How does UCF’s partnership model show up across hospitals, industry, and emerging fields like aerospace medicine?

We are committed to partnership. Any hospital that wants to partner with us gets a seat at the table. That approach has helped us grow residency training across the state and build relationships that support education, research, and patient care.

Partnership also extends to industry. Our aerospace medicine group is working with NASA and private aerospace companies to improve the health of space travelers. We monitor astronauts’ health before and after flights, and we are working on a clinical model that supports pilots. We see the airport as part of the broader ecosystem around Lake Nona, and we talk about that area not just as a Medical City, but as an aerotropolis, a metropolis that includes an airport.

I have always said our goal is to build a medical school, an academic health sciences center, and a community that is regionally, nationally, and globally relevant. Aerospace medicine expands that ambition and forces us to think even bigger so we are galactically relevant!

How are interdisciplinary efforts with engineering, computer science, and optics translating into practical solutions?

We have medical and technology teams working together through our AI and innovation efforts. Our teaching hospital is an innovation hub within HCA, where new technologies are used, studied, and refined through real-world testing. If a tool succeeds in that environment, it can scale more confidently across the hospital system.

At the university level, we collaborate with optics and photonics, engineering and computer science, and simulation groups to develop new approaches in biomedical science, diagnostics, and care delivery. The point is not to build technology that looks good in theory, but to develop tools that clinicians can actually use.

As you scale and innovate, how do you protect quality in care delivery and education?

That is the most important question. If we create technology that makes life worse, we have wasted time and money and caused harm. The way to reduce that risk is to test technology in the environment where it will be used.

Too often, something is created outside the clinical setting, installed, and then it disrupts workflows, adds burden, and creates new problems. What we do is turn nurses, technicians, and physicians into partners in the testing process. We try new tools, they tell us what fails and what works, and then we refine. We apply the same mindset to education, including how we incorporate AI into training, so we can establish what is effective and what is not.
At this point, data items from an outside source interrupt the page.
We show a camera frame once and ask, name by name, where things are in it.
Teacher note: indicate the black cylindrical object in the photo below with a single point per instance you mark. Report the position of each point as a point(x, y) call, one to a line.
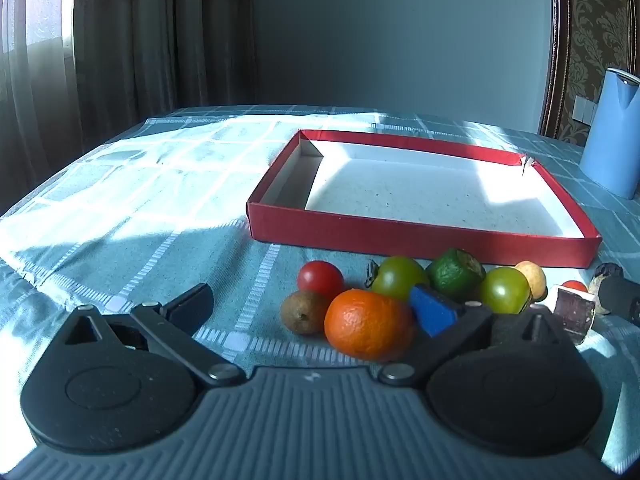
point(620, 300)

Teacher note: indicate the orange mandarin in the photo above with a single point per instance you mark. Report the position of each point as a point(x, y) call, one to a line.
point(367, 325)

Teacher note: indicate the small yellow round fruit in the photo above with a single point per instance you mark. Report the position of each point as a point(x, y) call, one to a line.
point(535, 277)

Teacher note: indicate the green lime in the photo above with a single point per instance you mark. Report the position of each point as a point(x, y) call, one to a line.
point(450, 272)

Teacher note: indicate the light blue kettle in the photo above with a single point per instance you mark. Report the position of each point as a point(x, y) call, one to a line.
point(610, 135)

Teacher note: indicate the white wall switch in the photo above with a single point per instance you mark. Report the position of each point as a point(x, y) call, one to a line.
point(582, 109)

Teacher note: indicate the red tomato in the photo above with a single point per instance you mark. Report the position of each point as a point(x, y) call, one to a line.
point(320, 277)

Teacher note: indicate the brown kiwi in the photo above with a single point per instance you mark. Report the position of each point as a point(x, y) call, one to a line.
point(302, 312)

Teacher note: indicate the brown curtain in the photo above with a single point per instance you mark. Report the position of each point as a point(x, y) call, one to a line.
point(150, 35)

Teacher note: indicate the dark wooden frame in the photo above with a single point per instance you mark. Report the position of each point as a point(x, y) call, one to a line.
point(555, 35)

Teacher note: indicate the teal checked tablecloth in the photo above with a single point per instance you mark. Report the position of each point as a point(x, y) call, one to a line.
point(150, 210)

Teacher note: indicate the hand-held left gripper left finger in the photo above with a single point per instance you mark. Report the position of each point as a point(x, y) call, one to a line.
point(192, 306)

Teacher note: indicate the green tomato with calyx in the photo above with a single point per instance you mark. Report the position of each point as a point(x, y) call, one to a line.
point(400, 275)

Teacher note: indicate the small red fruit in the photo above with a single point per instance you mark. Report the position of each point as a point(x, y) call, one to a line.
point(575, 286)

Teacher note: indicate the red cardboard box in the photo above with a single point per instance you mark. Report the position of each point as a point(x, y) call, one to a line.
point(400, 240)

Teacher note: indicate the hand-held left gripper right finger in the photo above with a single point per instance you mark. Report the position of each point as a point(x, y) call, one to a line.
point(435, 311)
What would you want the broader business community to understand about Orlando’s healthcare and education trajectory?

Not long ago, there were thousands of acres of empty land near the airport. With the work of many people, we now have an emerging Medical City, an aerotropolis, that is building a reputation and putting Orlando on the map not only for tourism and agriculture, but for healthcare and education. The region has an opportunity to sustain this growth by investing in the workforce, research, and systems that translate innovation into better patient care.The future is ours, it’s real, it’s here, and it’s now.